Source data
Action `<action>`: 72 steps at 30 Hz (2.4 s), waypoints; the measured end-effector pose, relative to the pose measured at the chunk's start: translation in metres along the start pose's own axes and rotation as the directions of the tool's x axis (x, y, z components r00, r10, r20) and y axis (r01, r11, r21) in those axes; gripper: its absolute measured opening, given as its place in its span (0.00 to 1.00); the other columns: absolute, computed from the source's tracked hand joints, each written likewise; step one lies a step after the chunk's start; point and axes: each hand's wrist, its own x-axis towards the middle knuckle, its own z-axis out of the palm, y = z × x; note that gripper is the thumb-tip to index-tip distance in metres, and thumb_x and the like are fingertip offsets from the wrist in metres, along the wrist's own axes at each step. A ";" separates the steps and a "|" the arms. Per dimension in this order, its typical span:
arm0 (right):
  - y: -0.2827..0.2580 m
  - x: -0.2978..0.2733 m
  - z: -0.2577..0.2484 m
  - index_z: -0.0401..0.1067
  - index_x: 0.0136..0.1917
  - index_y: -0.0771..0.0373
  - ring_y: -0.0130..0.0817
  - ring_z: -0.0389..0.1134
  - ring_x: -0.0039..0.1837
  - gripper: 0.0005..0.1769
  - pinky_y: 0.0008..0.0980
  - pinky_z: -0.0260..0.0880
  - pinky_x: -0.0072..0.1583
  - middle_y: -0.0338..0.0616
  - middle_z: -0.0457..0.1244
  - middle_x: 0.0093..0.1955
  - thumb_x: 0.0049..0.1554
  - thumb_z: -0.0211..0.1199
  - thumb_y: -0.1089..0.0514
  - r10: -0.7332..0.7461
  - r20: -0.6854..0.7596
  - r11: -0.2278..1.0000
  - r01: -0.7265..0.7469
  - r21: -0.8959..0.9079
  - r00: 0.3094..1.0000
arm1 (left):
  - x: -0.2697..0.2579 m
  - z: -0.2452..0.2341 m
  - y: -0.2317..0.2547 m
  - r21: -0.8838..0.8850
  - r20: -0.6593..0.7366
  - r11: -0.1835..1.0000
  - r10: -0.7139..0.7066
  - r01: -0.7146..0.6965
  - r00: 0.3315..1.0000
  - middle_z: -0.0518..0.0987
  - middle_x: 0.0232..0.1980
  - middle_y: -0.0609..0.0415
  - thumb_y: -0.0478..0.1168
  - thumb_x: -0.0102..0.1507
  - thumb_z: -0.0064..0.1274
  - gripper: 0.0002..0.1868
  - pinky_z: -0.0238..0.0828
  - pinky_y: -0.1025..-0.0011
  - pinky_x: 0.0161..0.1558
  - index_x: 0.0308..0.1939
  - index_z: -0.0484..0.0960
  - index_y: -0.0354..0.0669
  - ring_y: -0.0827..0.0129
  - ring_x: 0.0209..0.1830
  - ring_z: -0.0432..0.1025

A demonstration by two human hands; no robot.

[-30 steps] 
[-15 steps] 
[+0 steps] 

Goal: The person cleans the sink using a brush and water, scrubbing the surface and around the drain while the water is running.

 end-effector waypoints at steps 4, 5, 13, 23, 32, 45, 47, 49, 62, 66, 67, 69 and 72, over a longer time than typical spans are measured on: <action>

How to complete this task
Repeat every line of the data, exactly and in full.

Task result
Action `<action>`: 72 steps at 30 Hz (2.4 s), waypoints; the measured end-effector pose, relative to the pose measured at the chunk's start: translation in metres along the start pose's own axes and rotation as the directions of the tool's x axis (x, y, z components r00, r10, r20) and y axis (r01, r11, r21) in those axes; gripper: its absolute measured opening, given as its place in its span (0.00 to 1.00); the other columns: absolute, computed from the source's tracked hand joints, each written likewise; step one lies a step after the chunk's start; point and axes: each hand's wrist, its own x-axis towards the middle knuckle, its own z-axis out of the palm, y = z × x; note that gripper is the thumb-tip to index-tip distance in metres, and thumb_x and the like are fingertip offsets from the wrist in metres, along the wrist's own axes at each step. A ";" separates the steps and a "|" the arms. Per dimension in this order, its typical span:
arm0 (right):
  - y: -0.2827..0.2580 m
  - x: -0.2978..0.2733 m
  - z: -0.2577..0.2484 m
  - index_z: -0.0401..0.1067
  - index_x: 0.0136..0.1917
  - index_y: -0.0771..0.0373
  - ring_y: -0.0130..0.0817
  - ring_z: -0.0389..0.1134
  - ring_x: -0.0039..0.1837
  - gripper: 0.0005..0.1769
  - pinky_y: 0.0008..0.0980
  - pinky_z: -0.0260..0.0880
  - pinky_x: -0.0072..0.1583
  - middle_y: -0.0338..0.0616
  - middle_z: -0.0457..0.1244
  - middle_x: 0.0093..0.1955
  - thumb_x: 0.0049..0.1554
  - thumb_z: -0.0211..0.1199
  - thumb_y: -0.1089..0.0514
  - r10: -0.7332..0.7461
  - r20: -0.6854..0.7596
  - r11: -0.2278..1.0000
  - r01: -0.7265..0.7469
  - r21: -0.8959..0.9079
  - r00: 0.3094..1.0000
arm1 (left):
  - x: -0.2697..0.2579 m
  - z: -0.2452..0.2341 m
  - y: -0.2317..0.2547 m
  - r21: -0.8838..0.8850
  - r20: -0.6593..0.7366
  - r11: -0.1835..1.0000
  - r10: -0.7139..0.7066
  - r01: -0.7146..0.6965
  - r00: 0.3315..1.0000
  - middle_z: -0.0518..0.0987
  - middle_x: 0.0232..0.1980
  - middle_y: -0.0609..0.0415
  - thumb_y: -0.0478..0.1168
  - thumb_x: -0.0102..0.1507
  - thumb_z: -0.0064..0.1274
  - gripper: 0.0002..0.1868
  - pinky_z: -0.0238..0.0828
  - pinky_y: -0.1025..-0.0011
  - pinky_x: 0.0161..0.1558
  - index_x: 0.0308..0.1939
  - index_z: -0.0484..0.0960
  - index_y: -0.0354..0.0669
  - ring_y: -0.0827..0.0129
  - ring_x: 0.0209..0.1830
  - ring_z: -0.0432..0.1025

A demonstration by two human hands; no robot.

[-30 steps] 
[-15 steps] 
[+0 steps] 

Goal: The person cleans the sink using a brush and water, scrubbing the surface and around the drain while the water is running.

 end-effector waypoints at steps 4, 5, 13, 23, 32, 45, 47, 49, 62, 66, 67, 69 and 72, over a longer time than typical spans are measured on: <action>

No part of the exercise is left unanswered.